Abstract

Most acute injuries and illnesses resolve, ie, reach maximum medical improvement (MMI), within days or weeks and without permanent impairment. Fractures, more severe soft tissue injuries and illness, and conditions that require surgery take longer to reach MMI, often about a year, with a range of six months to two years. Serious head, spinal cord, and other catastrophic injuries commonly take two or more years to reach MMI. These more severe injuries and illnesses understandably are more likely to result in permanent impairment. However, various parties to the claim process may request impairment rating prematurely: The claimant or plaintiff whose injury or illness has resulted in loss of income and financial hardship may push for an early impairment award or settlement. The surgeon who has operated and is done with postoperative follow-up may want to be rid of claim forms and move on to other patients.
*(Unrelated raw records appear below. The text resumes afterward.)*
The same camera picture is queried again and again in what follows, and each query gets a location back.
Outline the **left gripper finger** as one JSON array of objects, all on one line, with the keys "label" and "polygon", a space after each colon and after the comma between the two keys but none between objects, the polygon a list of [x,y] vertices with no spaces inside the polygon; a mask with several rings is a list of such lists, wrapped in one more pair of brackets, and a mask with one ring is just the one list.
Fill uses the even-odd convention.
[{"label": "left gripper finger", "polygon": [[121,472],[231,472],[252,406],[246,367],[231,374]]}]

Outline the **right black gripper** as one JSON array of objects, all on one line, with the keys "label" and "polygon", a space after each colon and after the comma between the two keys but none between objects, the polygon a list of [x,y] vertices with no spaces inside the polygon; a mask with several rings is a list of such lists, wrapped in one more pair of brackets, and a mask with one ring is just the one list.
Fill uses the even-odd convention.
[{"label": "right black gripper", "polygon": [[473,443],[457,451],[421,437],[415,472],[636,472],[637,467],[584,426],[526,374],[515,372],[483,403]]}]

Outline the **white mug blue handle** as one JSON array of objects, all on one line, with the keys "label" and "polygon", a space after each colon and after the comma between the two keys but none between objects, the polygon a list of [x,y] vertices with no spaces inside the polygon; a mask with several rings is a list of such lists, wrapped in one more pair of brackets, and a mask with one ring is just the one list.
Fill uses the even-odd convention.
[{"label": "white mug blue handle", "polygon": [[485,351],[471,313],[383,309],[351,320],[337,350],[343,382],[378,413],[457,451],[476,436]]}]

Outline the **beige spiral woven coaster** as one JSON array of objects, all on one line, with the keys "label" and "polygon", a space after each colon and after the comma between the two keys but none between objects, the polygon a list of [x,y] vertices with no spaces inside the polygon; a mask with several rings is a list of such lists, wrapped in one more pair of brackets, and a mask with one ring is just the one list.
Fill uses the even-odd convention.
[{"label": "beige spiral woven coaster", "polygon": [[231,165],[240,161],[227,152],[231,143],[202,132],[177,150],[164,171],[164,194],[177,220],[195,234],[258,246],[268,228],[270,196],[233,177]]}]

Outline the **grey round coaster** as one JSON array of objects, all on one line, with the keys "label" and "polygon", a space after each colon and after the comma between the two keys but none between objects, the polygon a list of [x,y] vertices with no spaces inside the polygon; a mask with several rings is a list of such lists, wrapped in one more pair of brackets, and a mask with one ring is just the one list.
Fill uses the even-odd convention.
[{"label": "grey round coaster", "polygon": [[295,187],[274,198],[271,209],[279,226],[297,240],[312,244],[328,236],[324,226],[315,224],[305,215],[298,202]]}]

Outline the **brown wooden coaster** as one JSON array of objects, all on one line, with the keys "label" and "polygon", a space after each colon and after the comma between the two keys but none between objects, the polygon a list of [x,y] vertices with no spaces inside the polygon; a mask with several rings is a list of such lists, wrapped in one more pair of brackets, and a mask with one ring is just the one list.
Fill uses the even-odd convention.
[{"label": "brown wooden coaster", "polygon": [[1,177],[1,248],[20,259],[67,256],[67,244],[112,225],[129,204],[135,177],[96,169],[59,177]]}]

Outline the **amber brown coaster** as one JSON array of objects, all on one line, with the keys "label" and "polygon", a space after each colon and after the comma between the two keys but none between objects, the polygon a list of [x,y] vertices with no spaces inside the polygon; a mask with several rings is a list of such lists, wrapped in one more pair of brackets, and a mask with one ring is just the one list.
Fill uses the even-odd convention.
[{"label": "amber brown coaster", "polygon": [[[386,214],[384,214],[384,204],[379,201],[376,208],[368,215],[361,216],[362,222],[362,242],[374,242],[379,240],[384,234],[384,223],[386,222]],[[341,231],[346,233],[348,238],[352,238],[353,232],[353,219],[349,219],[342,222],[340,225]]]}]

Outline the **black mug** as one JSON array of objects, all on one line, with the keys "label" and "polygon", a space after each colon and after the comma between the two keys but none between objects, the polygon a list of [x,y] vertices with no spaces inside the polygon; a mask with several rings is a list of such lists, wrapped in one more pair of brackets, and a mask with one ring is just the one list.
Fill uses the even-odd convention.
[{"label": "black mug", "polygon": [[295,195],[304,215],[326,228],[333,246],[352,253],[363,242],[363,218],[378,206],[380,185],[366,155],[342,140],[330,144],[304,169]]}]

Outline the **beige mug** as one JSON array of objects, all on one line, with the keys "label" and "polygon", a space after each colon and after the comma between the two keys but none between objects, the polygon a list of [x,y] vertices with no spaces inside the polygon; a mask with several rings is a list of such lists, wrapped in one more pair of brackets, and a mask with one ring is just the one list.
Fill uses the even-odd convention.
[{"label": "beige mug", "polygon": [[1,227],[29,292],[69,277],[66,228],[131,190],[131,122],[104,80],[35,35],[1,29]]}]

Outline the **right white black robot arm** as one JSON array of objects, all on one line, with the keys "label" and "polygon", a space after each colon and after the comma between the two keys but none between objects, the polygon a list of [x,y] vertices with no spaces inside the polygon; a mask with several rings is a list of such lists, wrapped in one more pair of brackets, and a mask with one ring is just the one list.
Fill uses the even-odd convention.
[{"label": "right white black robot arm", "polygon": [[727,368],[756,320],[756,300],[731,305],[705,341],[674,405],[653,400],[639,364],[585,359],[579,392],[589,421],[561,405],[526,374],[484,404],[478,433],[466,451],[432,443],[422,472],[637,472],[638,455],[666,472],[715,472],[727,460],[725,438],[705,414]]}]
The overburdened adjuster may want to get the claim closed, thereby diminishing their workload. But rating impairment prior to MMI, ie, before it is permanent, often results in erroneously inflated ratings. In general, functional status, physical findings, and/or clinical study results improve over time, sometimes with and sometimes without treatment. This usually results in a concurrent decrease in, and sometimes even resolution of, impairment. With knowledge of the appropriate terminology and definitions, the evaluating physician should be able to render an opinion regarding MMI that is both understandable and legally sustainable in the applicable jurisdiction.